Records for the task:

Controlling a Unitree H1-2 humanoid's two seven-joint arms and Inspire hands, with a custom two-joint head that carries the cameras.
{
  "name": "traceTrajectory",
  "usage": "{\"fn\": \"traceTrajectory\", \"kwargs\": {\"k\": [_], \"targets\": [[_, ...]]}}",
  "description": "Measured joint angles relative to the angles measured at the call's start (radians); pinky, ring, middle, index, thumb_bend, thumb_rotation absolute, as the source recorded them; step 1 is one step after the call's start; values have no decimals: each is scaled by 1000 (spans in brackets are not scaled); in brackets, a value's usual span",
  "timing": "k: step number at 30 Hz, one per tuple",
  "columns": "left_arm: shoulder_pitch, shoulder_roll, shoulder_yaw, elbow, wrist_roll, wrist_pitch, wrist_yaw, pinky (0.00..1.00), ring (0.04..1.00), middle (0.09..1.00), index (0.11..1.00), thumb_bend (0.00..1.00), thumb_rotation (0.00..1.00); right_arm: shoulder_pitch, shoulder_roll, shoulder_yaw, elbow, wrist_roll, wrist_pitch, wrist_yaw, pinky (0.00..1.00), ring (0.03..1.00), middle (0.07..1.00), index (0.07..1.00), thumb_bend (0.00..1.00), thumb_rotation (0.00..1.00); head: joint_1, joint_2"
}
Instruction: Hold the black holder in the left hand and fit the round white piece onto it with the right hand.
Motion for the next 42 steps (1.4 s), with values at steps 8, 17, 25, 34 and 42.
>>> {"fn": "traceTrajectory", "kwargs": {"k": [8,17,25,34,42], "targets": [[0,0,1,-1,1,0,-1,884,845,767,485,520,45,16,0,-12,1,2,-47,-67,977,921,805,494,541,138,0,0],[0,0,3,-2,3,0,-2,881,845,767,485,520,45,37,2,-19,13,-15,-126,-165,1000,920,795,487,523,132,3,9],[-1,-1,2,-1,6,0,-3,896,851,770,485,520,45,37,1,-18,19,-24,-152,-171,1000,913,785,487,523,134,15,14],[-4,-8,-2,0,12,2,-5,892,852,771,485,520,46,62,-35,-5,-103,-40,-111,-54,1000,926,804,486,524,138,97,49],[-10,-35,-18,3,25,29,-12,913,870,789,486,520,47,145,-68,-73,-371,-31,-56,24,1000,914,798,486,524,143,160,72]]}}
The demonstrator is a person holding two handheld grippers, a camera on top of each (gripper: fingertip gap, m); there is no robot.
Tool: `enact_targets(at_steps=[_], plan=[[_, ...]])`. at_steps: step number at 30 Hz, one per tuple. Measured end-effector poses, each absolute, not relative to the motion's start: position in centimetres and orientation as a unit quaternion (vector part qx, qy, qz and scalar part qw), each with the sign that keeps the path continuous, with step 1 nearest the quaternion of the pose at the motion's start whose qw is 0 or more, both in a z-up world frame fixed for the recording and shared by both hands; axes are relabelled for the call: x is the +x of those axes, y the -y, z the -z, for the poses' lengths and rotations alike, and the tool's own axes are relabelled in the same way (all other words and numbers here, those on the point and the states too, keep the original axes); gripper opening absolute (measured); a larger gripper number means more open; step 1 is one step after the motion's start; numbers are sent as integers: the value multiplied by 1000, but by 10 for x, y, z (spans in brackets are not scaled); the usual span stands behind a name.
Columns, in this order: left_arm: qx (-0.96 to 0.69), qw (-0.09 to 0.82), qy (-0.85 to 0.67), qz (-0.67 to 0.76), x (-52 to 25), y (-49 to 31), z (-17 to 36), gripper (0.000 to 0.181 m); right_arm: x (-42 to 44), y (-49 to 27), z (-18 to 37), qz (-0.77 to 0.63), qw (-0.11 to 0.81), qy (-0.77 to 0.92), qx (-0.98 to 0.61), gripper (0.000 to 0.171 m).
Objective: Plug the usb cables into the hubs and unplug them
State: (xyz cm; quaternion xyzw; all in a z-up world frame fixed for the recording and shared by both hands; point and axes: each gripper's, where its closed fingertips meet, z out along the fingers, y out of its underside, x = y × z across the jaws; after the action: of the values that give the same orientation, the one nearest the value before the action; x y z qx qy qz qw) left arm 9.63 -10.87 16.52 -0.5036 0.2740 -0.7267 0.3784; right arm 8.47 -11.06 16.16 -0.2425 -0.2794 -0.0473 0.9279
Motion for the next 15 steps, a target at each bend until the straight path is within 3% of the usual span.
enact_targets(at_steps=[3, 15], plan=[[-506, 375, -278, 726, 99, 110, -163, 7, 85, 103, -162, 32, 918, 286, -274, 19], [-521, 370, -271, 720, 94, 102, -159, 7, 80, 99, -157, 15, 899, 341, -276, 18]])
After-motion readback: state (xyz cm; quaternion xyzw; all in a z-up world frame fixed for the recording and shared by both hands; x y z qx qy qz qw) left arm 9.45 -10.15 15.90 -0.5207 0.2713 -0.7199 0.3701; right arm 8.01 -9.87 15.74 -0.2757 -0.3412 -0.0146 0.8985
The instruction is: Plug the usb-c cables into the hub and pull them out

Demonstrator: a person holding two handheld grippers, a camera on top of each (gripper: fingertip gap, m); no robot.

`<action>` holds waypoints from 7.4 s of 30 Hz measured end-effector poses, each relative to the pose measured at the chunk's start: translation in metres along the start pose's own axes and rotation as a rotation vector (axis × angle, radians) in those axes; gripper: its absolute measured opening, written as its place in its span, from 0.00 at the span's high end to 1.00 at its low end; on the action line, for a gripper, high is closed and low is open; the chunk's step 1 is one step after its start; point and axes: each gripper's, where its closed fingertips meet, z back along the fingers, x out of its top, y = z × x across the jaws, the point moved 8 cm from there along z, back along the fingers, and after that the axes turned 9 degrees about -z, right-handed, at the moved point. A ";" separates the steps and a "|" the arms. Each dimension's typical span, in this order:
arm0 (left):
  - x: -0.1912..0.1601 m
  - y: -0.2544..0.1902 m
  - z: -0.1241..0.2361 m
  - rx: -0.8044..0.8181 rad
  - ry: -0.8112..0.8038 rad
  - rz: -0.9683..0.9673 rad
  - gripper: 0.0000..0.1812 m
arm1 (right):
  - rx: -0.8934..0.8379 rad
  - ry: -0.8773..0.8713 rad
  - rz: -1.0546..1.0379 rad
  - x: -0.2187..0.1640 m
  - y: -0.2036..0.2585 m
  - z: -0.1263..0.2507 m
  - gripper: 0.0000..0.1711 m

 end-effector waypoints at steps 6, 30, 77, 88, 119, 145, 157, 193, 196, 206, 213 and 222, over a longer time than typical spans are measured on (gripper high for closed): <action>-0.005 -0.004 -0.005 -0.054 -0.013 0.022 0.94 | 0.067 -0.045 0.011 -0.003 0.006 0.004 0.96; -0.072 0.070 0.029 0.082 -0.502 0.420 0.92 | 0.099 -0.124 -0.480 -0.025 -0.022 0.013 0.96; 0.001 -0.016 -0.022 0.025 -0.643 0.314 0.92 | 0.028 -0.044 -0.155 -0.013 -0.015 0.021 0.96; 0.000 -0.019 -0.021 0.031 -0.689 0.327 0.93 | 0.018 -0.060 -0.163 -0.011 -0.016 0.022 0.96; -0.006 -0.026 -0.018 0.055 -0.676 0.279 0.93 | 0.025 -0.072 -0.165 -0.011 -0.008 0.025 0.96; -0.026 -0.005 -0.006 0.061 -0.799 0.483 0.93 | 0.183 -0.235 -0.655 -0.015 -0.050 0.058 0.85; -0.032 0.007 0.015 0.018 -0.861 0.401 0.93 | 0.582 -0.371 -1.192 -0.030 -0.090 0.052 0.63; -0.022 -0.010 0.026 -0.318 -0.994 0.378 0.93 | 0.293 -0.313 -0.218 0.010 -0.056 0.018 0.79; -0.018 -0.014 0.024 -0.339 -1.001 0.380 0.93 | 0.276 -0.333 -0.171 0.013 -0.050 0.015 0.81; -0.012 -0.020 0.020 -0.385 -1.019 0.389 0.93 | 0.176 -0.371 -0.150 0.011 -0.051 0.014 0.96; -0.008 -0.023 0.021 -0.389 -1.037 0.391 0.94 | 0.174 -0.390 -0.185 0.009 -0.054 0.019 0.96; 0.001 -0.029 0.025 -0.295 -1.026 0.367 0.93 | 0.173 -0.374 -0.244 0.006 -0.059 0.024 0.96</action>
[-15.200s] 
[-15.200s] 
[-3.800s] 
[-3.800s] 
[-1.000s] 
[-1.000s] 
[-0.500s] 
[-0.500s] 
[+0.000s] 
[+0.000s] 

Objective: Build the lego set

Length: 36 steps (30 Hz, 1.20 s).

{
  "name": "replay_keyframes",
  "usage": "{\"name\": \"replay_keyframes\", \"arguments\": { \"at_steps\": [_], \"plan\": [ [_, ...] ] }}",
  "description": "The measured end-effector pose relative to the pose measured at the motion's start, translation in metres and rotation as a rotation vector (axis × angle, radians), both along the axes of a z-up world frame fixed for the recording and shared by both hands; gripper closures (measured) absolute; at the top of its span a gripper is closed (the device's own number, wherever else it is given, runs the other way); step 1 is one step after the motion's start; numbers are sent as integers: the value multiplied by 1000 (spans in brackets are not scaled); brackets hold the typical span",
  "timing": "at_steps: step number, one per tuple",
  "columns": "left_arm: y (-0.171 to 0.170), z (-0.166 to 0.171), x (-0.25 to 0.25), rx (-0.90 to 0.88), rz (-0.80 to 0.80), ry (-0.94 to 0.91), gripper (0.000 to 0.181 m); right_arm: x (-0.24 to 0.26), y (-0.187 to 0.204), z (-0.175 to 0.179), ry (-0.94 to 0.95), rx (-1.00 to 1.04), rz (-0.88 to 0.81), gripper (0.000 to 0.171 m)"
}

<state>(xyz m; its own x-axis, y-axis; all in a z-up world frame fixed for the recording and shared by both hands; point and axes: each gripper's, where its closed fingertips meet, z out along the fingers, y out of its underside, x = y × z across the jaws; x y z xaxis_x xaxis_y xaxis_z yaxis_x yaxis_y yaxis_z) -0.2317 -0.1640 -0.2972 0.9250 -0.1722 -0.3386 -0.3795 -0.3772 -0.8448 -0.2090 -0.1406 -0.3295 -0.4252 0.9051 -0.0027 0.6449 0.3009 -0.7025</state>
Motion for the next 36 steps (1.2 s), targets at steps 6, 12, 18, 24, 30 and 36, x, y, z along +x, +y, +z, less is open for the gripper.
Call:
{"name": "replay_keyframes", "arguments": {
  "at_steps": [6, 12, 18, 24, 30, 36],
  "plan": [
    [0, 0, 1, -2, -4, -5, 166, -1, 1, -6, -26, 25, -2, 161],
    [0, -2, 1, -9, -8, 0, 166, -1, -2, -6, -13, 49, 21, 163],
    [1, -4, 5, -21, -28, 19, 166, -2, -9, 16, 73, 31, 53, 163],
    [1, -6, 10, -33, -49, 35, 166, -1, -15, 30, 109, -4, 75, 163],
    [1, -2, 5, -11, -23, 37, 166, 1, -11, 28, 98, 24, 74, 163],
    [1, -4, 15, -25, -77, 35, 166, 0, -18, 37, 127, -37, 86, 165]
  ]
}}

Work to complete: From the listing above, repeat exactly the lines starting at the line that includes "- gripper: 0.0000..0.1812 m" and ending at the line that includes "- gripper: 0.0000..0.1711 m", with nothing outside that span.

Answer to the exercise:
  - gripper: 0.0000..0.1812 m
arm1 (right):
  - rx: -0.8934..0.8379 rad
  - ry: -0.8773..0.8713 rad
  - rz: -1.0546..1.0379 rad
  - x: -0.2187..0.1640 m
  - y: -0.2036..0.2585 m
  - z: -0.1263..0.2507 m
  - gripper: 0.0000..0.1711 m

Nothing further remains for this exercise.